Normalized weight loss in ferrets infected with influenza A virus. (A,B) Among ferrets previously used to study virus pathogenicity of influenza A virus (IAV) (see Box 1 for a description of the data used to conduct these analyses), data were stratified by the hemagglutinin (HA) subtype of the virus used for inoculation (A) or by the host origin of the inoculating virus (B). The plots show that infection with many different viral subtypes (A) and host origins (B) can be associated with varying degrees of maximum body weight loss (expressed as a percentage of pre-inoculation body weight) between days 1-14 post inoculation (PI) in ferrets. Median (horizontal lines) and mean (red dots) values were generally similar for each set of aggregated data.
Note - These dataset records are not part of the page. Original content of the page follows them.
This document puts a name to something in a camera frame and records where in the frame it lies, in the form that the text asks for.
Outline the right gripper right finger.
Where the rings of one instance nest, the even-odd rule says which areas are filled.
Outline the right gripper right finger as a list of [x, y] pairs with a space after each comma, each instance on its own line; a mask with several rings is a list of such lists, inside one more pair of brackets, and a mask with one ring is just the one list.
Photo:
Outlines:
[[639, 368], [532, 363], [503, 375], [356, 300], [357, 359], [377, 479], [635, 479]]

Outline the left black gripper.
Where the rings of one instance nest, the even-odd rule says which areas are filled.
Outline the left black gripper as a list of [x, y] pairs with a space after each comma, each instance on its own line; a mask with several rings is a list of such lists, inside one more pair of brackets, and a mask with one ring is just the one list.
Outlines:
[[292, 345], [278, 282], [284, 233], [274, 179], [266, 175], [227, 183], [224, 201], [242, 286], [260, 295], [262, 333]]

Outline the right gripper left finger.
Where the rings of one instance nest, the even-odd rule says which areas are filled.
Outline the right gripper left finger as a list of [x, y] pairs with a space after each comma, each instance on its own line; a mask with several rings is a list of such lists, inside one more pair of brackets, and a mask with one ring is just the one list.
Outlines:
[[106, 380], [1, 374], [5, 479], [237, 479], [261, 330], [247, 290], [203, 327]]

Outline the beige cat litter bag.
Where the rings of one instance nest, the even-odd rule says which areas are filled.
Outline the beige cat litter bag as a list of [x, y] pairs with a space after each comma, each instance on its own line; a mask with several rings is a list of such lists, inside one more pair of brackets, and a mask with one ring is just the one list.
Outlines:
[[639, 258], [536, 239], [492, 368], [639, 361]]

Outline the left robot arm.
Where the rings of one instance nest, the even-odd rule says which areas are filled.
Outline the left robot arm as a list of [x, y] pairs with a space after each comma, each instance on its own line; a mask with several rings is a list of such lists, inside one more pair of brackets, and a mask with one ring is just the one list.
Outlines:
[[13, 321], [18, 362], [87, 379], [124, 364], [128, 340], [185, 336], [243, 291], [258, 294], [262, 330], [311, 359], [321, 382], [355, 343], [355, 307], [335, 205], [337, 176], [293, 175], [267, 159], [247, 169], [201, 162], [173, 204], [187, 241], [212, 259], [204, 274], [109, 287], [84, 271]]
Boxes depict the interquartile range and whiskers show the upper and lower 25% of values. (C) The day of maximum weight loss percentage detected occurred between days 1 and 14 PI. (D) Among ferrets with a lethal outcome following IAV infection, there was a statistically significant linear correlation between the day of maximum weight loss observed and the maximum body weight lost. Dots represent individual ferrets that have been categorized into low, medium or high levels of weight loss. (E,F) Box-and-whiskers plots of the area under the curve (AUC) of maximum body weight loss recorded during days 1-3 PI from data stratified by host origin of the virus (E) or whether the inoculating virus was associated with a lethal outcome (F). Statistical significance in F was determined using a two-tailed unpaired Welch's t-test in D,F. n=717 ferrets (A-D) or 353 ferrets (E,F). These graphs support that AUC can represent a meaningful way to quantify weight loss detection in serially collected data, with the degree of statistical significance dependent on the variable for which data is stratified. See Fig. S4 for more a more technical presentation of these analyses. Collectively, these data indicate that trends in normalized weight loss data can be observed in ferrets post inoculation with a diverse range of IAVs, from both peak recorded values and from serially collected datapoints. However, the way in which data are stratified can reveal trends in data not uniformly present among all variables.